5 min read

Fair moderation is hard but fair, scalable moderation is harder

Throughout my career, I’ve struggled with the problem of how to enforce policies in a fair, accurate, and scalable way. A new research paper reminds us just how difficult that is

I'm Alice Hunsberger. Trust & Safety Insider is my weekly rundown on the topics, industry trends and workplace strategies that trust and safety professionals need to know about to do their job.

This week, I'm thinking about content moderation at scale, and what role frontline moderators have to play.

Thanks to everyone who reached out about last week's edition– it seems like it really resonated with many of you. Get in touch if you've got ideas about what I should write about next.

Here we go! — Alice


SPONSORED BY RESOLVER, fighting the next Kidflix before it happens

The recent takedown of Kidflix — one of the largest paedophile platforms in the world — revealed a chilling truth: child exploitation online is no outlier - it’s engineered into the infrastructure of the internet.

With CSAM spreading through advanced tech and everyday platforms, safety can’t be an afterthought. Resolver Trust & Safety works at the frontline, helping platforms design systems that detect and disrupt abuse before it scales.

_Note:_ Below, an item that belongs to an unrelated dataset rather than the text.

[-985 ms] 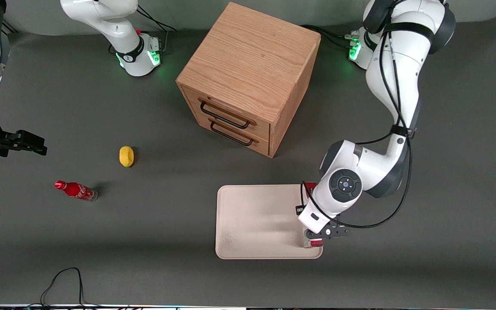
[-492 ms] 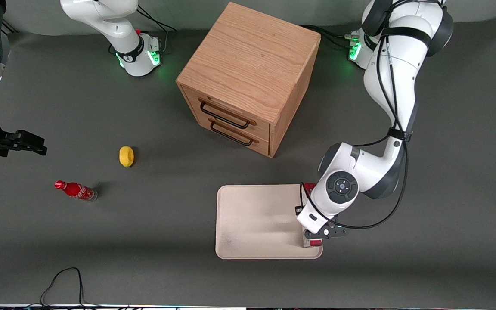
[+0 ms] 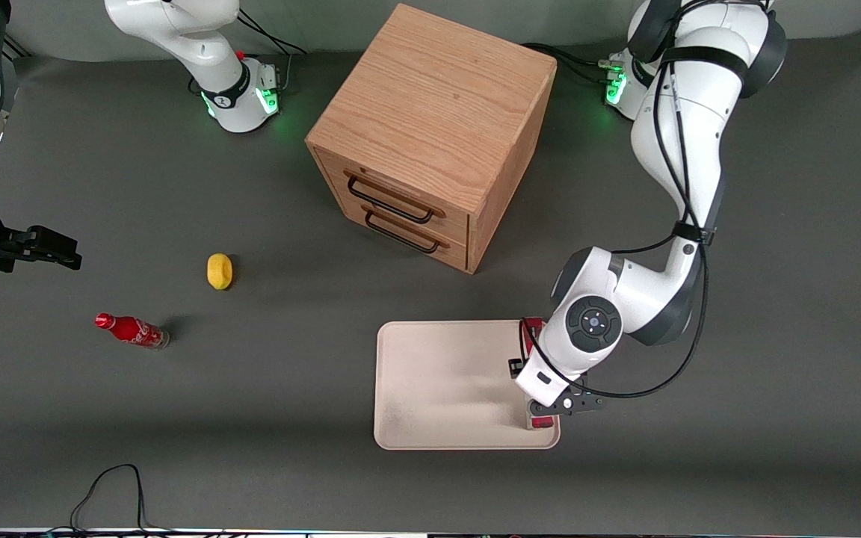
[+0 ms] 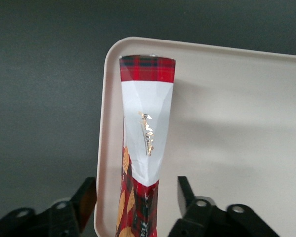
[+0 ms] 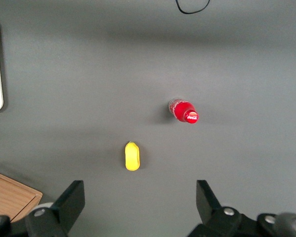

Because the next Kidflix is already being built - and the time to act is now.

READ MORE

What it would take to prioritise quality in content moderation

Why this matters: Throughout my career, I’ve struggled with the problem of how to enforce policies in a fair, accurate, and scalable way. I’ve tackled this problem as head of T&S at platforms, at a BPO, and currently at an AI moderation solutions provider. The challenge is the same everywhere: how to apply consistent, enforceable rules to content that is constantly shifting in meaning and context. A new research paper makes us think again about the quality vs scale trade-off.

We often talk about moderation as a numbers game: how fast can we respond, how much can we automate, how many decisions can we review per minute. But for those of us who’ve worked across the system, the real question is more fundamental: how do we know if we’re getting it right?

A recent research paper — The Role of Expertise in Effectively Moderating Harmful Social Media Content— has looked at this question in the context of real-world harm and genocide. The authors investigated social media moderation during times of conflict and genocide, focusing on posts targeting Tigrayans during the 2020-2022 Tigray war. It came to the interesting conclusion that:

“open discussions and deliberation meetings where moderators can exchange contextual information and resolve disagreements to be more effective ways of ensuring that harmful content is appropriately flagged.”

They did this by giving moderators space to think more deeply, take context into account, exercise their judgment, and then spend as much time as they needed to make the decisions themselves:

"We decided on 55 posts per week to restrict the participants’ exposure to harmful content to a maximum of one hour per day, based on feedback from participants and the psychological impacts this content can cause. After each round of annotation, our expert annotators spent a minimum of 60 minutes discussing their disagreements and arrived at a final agreed-upon label for each post after deliberation."

What was notable to me was that, even after this lengthy deliberation step, there were still significant disagreement; as high as 71% and, after several rounds, a still very high 33%. This shows how difficult making moderation decisions is.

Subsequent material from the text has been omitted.